Робот выложил нужные цифры, и штурман, закрыв глаза, несколько минут занимался вычислениями.
— «Каравелла» не упадет на планету двух солнц, — сказал он. — Она станет ее спутником.
— И я так считаю, — мгновенно откликнулся Тобор.
…Цивилизация на планете двух солнц возникла в незапамятные времена. Жители планеты приспособились к нестационарным, с точки зрения землян, условиям, порождаемым двумя светилами. Им помог могучий союзник, имя которому — Эволюция. Та же благодетельница подарила им на некоем этапе и великолепную способность перемещаться в пространстве без крыльев и прочих приспособлений, управляя гравитационными волнами. И никто до поры до времени не подозревал, какой страшной особенностью обладает и эта планета, и все сущее на ней, и оба солнца, и окрестный мир…
Эту особенность раскрыл им чужой корабль, прилетевший из космоса. Раскрыл дорогой ценой…
Едва в небесной бездне телескопы инопланетян обнаружили летящий к ним корабль, началась подготовка к его встрече. Его ждали с нетерпением. Еще бы! Ведь это был первый гость из космоса, о котором прежде говорили лишь немногие. Вся планета готовилась встретить неведомых собратьев по разуму. Механические помощники непрерывно кружились над главной рощей счетных машин, с их помощью подсчитывая параметры траектории чужого корабля — на случай, если у того возникнут трудности при посадке.
Другие механические помощники подготовили площадку для посадки гостя из космоса.

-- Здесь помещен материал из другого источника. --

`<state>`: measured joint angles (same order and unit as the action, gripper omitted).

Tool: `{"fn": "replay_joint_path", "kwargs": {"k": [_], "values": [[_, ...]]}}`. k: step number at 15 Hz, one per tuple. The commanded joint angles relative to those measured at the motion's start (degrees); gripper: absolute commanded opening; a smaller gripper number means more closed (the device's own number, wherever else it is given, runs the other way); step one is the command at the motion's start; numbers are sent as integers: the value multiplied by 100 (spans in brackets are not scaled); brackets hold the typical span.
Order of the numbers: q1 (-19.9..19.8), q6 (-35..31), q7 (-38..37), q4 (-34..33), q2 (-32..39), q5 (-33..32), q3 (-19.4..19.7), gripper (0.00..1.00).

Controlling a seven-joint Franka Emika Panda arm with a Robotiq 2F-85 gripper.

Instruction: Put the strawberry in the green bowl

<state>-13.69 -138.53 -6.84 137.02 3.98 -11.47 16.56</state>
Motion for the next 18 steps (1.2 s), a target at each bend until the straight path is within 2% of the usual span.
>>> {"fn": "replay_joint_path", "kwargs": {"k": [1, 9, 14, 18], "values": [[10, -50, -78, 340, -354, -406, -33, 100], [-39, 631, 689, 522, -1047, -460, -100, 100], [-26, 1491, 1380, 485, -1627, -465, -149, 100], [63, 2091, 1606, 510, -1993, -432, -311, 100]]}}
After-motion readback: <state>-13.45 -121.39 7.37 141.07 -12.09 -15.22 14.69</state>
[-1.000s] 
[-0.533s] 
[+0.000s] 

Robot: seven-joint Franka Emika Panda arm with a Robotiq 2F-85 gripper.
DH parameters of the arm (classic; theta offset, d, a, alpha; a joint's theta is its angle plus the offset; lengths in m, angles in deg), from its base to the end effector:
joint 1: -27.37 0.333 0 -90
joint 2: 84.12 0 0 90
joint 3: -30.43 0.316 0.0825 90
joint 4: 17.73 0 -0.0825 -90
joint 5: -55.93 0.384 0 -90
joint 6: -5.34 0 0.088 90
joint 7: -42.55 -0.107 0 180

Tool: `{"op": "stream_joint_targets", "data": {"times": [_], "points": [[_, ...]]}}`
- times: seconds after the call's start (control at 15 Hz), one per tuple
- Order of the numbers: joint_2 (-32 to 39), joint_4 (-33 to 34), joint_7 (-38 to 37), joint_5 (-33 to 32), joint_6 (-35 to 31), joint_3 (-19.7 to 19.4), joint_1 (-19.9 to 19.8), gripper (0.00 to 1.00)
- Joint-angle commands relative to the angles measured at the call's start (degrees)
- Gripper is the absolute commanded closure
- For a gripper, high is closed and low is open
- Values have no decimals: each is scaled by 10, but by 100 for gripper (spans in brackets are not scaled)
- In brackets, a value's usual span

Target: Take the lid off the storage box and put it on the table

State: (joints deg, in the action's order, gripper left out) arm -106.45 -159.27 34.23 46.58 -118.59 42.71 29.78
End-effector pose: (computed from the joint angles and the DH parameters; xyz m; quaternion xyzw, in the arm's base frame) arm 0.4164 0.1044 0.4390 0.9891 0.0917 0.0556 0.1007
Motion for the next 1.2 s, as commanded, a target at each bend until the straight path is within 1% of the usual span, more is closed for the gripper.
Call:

Но едва корма чужого корабля коснулась поверхности планеты, случилось ужасное и непостижимое, то, о чем потом среди уцелевших в течение тысячелетий слагались ужасные легенды. Полыхнул взрыв невиданной силы. Пламя, взметнувшееся на месте посадки корабля, поглотило и корабль, и значительную часть планеты.
Мир цивилизации был соткан из антивещества…
После трагедии, унесшей миллиарды жизней, руководство планеты двух солнц приняло решение — соорудить искусственных «вестников» и разослать их во все концы, дабы они патрулировали в открытом космосе, пронизывая пространство в поисках чужих кораблей. Эти «вестники» решено было сконструировать из обычного вещества: ученые чужой планеты установили, что их мир — досадное исключение из общего правила, и большинство миров во вселенной состоит из вещества обычного, а значит, и корабли, которые смогут к ним снова залететь, будут, вероятнее всего, состоять из обычного вещества.
Равномерно рассеиваясь в пространстве, эти «вестники» — пластинки, летали до тех пор, пока не встречали чужой корабль. Достаточно было, чтобы на корабль попала хотя бы одна такая пластинка. «Питаясь» веществом, имевшимся на корабле, она «размножалась» с помощью готовой матрицы и воспроизводила себе подобных.
Задача у пластинок была одна — объяснить существам на корабле положение дел и доказать, что садиться на планету нельзя… Пластинки, в сущности, были примитивны по устройству, потому они едва и не погубили «Каравеллу».
Прежде всего они приняли за счетные машины, помогающие прокладывать курс корабля… обычные деревья, произрастающие в оранжерейном отсеке.
Затем, убедившись в своей ошибке, пластинки сумели из всех членов экипажа выделить штурмана, на которого прежде всего нужно было воздействовать. Но воздействие оказалось малоэффективным.
Убедившись, что штурман их разъяснений не понимает, пластинки сменили тактику. Чтобы предотвратить катастрофу, которая при посадке «Каравеллы» на их планету была бы неминуемой, они решили взорвать в аннигиляционном отсеке один контейнер с антивеществом и тем самым прервать бег корабля. Другого пути они не видели. Людей же, которые могли помешать выполнению их замысла, они решили просто усыпить с помощью направленного гипнотического излучения.
После нескольких неудачных попыток штурман сумел подняться с места и, пошатываясь, подошел к Алле.
Вокруг нее стояло несколько пластинок, устремив на голову девушки тонкие как нити лучи. Через несколько минут девушка пришла в сознание.